Restate word for word the lines of the records below, starting at the line that contains "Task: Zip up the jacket" and ending at the line that contains "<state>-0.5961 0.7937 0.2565", with both of those lines included and nothing else.
*** Exercise data Section Begins ***
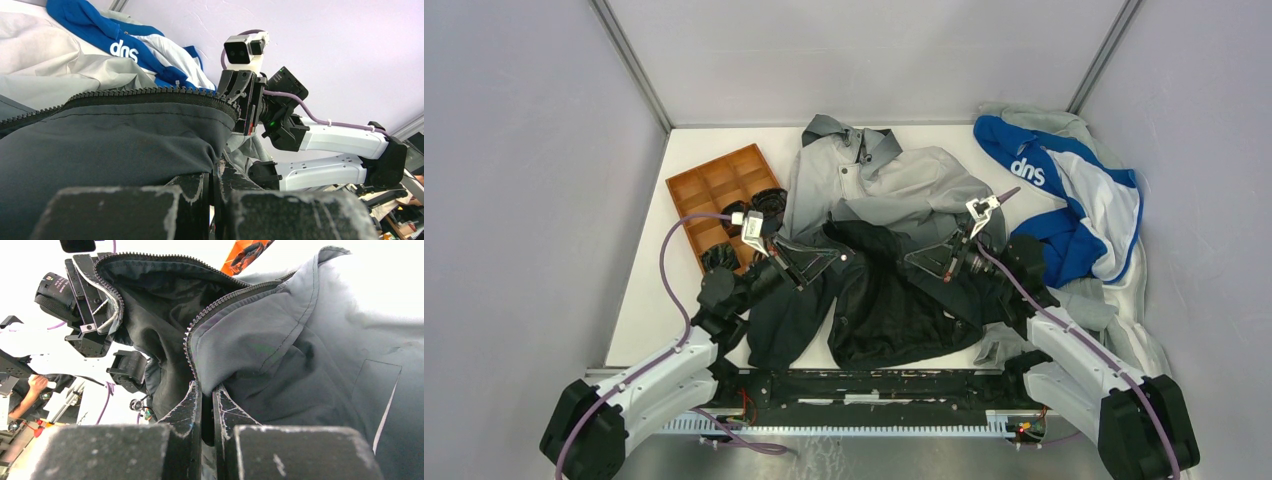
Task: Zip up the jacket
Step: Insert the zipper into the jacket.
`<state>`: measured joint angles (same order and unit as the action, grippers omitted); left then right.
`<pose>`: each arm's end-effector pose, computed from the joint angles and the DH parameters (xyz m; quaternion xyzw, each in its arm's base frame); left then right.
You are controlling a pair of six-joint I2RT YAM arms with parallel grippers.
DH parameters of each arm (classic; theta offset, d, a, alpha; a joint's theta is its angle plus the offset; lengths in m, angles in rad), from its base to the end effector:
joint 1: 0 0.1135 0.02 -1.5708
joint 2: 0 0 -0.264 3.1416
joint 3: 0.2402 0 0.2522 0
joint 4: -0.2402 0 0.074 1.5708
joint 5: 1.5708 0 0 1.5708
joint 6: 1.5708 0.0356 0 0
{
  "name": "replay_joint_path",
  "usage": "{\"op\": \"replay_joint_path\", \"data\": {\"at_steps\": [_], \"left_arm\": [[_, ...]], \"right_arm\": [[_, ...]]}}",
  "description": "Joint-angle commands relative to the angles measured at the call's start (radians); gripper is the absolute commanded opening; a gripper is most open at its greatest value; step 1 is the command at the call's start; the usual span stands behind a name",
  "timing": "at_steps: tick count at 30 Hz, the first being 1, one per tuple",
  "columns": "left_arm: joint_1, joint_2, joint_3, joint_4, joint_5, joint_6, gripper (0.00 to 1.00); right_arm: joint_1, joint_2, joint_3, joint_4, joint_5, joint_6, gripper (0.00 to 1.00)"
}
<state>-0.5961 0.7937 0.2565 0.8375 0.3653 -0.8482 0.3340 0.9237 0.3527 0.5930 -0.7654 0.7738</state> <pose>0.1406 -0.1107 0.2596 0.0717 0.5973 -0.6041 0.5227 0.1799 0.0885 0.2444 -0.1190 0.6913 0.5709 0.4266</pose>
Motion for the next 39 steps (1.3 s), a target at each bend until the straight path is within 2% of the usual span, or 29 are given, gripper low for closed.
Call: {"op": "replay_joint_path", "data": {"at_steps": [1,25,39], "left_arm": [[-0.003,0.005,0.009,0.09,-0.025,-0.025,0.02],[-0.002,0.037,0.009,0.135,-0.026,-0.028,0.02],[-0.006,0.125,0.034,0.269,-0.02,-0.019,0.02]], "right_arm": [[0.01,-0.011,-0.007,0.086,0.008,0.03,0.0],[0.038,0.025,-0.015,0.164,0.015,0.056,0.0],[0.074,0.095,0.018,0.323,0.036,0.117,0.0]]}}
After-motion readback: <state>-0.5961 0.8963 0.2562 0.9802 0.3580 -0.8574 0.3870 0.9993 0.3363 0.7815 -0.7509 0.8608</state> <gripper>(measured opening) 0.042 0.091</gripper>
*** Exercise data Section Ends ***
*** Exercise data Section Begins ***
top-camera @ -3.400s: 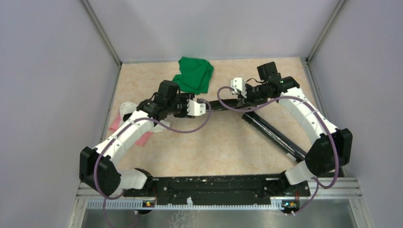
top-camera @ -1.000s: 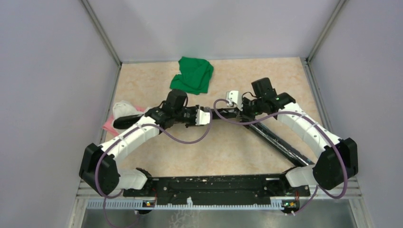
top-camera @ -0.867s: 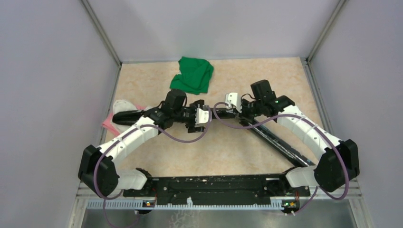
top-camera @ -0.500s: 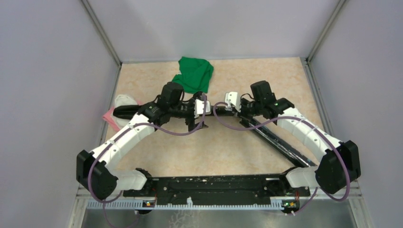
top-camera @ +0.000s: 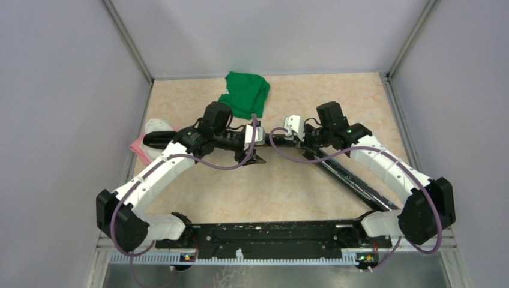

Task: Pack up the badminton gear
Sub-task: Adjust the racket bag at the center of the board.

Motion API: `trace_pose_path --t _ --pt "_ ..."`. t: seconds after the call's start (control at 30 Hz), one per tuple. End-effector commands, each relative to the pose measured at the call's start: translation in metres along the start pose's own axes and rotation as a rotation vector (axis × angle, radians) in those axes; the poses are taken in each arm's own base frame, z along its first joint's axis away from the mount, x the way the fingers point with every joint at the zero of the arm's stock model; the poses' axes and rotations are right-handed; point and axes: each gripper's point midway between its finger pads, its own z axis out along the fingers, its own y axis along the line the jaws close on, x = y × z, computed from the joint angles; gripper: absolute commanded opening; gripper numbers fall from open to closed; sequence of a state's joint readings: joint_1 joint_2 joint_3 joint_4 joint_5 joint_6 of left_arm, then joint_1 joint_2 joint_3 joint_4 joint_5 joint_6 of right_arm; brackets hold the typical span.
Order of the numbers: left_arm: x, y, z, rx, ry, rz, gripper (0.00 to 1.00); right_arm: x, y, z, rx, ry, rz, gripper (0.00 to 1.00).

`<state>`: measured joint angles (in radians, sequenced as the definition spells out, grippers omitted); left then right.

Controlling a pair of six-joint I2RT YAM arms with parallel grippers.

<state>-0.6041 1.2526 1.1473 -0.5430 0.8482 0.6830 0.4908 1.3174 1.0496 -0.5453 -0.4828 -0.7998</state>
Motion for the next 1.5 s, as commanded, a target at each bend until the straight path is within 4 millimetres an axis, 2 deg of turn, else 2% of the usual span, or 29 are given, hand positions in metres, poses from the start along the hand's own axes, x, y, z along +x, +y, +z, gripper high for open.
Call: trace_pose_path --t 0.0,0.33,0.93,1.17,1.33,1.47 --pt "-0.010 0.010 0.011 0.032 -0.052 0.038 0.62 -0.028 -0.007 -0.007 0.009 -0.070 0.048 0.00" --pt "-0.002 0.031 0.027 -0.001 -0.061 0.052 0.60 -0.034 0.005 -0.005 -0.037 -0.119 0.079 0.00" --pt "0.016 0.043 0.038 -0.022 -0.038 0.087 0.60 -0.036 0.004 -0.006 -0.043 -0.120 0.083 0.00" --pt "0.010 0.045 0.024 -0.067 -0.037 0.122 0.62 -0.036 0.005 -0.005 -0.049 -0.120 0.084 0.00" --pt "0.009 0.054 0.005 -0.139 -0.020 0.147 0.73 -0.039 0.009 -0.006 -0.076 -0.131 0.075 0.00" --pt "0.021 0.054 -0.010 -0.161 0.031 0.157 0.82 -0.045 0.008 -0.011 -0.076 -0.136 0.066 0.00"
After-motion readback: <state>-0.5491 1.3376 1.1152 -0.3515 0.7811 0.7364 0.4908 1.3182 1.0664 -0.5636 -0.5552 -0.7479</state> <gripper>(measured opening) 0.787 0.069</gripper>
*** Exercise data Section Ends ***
§ **Worked solution**:
Task: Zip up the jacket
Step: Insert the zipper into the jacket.
`<state>`: measured joint angles (same order and unit as the action, grippers omitted); left then right.
`<pose>`: each arm's end-effector pose, computed from the joint angles and the DH parameters (xyz m; quaternion xyzw, each in its arm's base frame); left then right.
You are controlling a pair of six-joint I2RT YAM arms with parallel grippers.
DH parameters of each arm (classic; theta offset, d, a, alpha; a joint's theta is its angle plus the offset; lengths in m, angles in rad), from its base to the end effector:
joint 1: 0 0.1135 0.02 -1.5708
joint 2: 0 0 -0.264 3.1416
joint 3: 0.2402 0 0.2522 0
joint 4: -0.2402 0 0.074 1.5708
joint 5: 1.5708 0 0 1.5708
joint 6: 1.5708 0.0356 0 0
{
  "name": "replay_joint_path",
  "usage": "{\"op\": \"replay_joint_path\", \"data\": {\"at_steps\": [_], \"left_arm\": [[_, ...]], \"right_arm\": [[_, ...]]}}",
  "description": "Joint-angle commands relative to the angles measured at the call's start (radians); gripper is the absolute commanded opening; a gripper is most open at its greatest value; step 1 is the command at the call's start; the usual span stands behind a name",
  "timing": "at_steps: tick count at 30 Hz, the first being 1, one per tuple",
  "columns": "left_arm: joint_1, joint_2, joint_3, joint_4, joint_5, joint_6, gripper (0.00 to 1.00); right_arm: joint_1, joint_2, joint_3, joint_4, joint_5, joint_6, gripper (0.00 to 1.00)"
}
<state>-0.5961 0.7937 0.2565 0.8375 0.3653 -0.8482 0.3340 0.9237 0.3527 0.5930 -0.7654 0.7738</state> <pose>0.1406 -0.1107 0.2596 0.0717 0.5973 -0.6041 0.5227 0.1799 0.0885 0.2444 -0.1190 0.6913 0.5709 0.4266</pose>

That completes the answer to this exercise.